# Work order
From the entries below, report how many lines contain the string "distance". Give only that number.

[Opening Supplied records section]

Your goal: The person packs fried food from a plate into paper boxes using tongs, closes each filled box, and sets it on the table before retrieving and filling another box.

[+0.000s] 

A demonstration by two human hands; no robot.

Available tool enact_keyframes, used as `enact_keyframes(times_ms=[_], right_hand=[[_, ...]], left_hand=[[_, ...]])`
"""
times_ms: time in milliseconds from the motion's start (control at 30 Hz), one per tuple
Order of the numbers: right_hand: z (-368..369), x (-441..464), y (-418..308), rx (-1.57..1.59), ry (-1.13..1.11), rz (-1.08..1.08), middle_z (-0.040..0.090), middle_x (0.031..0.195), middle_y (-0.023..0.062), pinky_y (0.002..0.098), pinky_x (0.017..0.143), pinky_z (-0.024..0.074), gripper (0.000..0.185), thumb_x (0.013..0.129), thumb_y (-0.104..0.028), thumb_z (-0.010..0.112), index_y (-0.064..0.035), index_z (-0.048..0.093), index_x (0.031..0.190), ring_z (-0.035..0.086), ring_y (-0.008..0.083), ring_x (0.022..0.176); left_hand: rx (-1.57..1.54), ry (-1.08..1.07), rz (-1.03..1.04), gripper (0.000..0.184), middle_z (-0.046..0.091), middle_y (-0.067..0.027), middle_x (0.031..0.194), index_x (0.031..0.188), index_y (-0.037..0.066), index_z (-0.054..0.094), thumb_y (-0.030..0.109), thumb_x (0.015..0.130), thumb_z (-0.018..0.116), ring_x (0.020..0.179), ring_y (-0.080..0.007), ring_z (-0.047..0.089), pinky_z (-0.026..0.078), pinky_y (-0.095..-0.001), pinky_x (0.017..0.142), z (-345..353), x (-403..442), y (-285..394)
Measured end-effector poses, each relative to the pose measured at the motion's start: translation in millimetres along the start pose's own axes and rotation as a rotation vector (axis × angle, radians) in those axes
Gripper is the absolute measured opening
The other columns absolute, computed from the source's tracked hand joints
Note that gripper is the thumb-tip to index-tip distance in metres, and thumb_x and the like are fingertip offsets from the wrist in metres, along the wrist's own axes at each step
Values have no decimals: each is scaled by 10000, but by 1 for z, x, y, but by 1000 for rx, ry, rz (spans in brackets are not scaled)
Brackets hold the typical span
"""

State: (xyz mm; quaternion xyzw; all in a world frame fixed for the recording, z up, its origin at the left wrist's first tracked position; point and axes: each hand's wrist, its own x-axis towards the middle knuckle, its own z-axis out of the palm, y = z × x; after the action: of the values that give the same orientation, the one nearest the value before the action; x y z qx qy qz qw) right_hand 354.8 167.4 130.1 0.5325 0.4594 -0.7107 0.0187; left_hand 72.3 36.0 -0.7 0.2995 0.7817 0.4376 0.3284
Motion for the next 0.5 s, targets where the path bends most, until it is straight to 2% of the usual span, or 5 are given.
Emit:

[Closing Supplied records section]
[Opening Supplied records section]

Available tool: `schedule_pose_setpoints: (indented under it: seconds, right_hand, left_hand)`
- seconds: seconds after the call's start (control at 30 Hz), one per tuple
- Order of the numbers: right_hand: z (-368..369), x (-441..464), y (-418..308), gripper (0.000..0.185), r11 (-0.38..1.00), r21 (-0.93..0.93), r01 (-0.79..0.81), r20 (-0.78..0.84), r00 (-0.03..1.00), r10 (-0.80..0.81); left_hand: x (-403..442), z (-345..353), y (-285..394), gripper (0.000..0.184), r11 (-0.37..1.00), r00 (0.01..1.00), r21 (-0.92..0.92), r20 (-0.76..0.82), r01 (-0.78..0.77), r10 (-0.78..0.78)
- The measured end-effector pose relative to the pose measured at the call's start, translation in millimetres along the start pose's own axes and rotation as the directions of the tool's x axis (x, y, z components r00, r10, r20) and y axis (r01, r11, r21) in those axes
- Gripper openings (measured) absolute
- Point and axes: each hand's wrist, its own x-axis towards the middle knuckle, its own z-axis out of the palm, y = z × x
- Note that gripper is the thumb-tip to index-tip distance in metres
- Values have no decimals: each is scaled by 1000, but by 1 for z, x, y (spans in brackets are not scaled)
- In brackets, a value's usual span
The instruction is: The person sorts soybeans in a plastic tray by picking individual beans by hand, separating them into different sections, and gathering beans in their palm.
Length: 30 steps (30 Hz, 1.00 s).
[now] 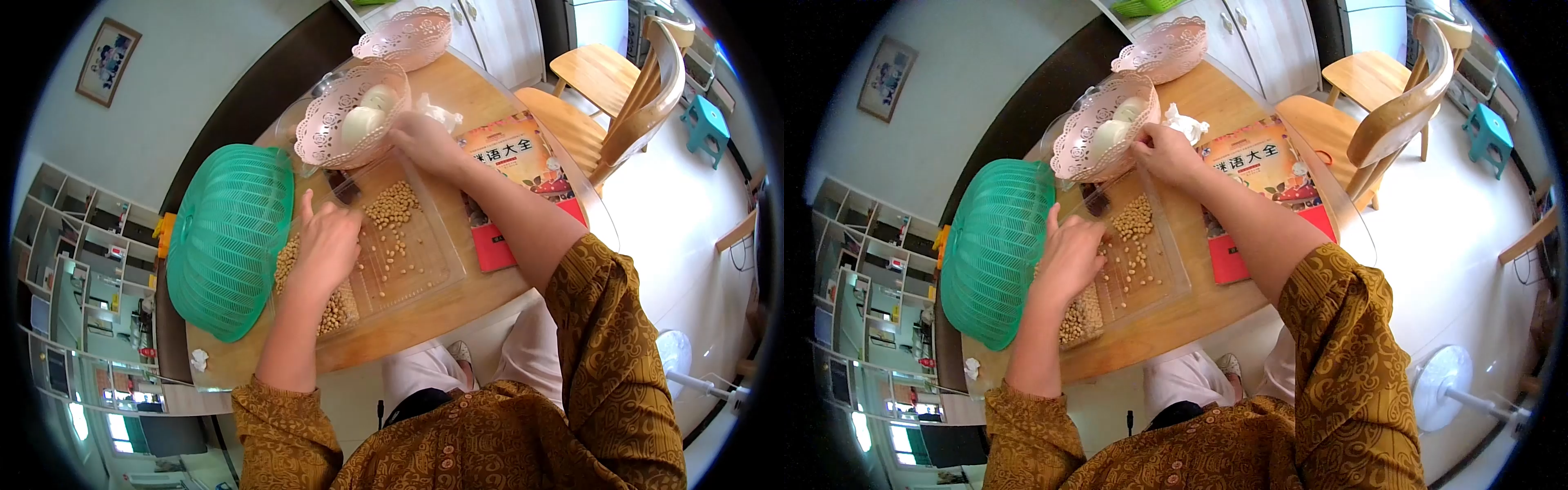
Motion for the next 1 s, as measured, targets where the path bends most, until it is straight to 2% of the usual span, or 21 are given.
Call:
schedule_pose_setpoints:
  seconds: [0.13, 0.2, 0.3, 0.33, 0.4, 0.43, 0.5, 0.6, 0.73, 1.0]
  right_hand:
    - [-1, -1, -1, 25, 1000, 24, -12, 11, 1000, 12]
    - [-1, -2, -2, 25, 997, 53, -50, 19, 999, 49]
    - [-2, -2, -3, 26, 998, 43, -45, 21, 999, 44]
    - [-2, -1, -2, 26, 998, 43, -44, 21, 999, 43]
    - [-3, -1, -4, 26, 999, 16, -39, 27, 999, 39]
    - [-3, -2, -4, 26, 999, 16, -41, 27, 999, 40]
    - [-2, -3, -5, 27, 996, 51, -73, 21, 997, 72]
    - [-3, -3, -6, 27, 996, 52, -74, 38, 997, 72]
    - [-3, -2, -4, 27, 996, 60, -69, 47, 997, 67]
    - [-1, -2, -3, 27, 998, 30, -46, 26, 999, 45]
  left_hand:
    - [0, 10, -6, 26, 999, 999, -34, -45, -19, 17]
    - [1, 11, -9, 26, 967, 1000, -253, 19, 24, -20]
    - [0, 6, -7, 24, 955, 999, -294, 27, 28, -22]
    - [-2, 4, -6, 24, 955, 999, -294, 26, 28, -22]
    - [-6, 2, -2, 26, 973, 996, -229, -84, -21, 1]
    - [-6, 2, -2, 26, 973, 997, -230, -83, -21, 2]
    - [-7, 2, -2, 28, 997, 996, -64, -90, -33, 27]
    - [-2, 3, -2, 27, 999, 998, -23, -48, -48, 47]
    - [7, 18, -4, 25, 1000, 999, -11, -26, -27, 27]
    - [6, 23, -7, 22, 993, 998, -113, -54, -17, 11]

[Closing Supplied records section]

# Reply
2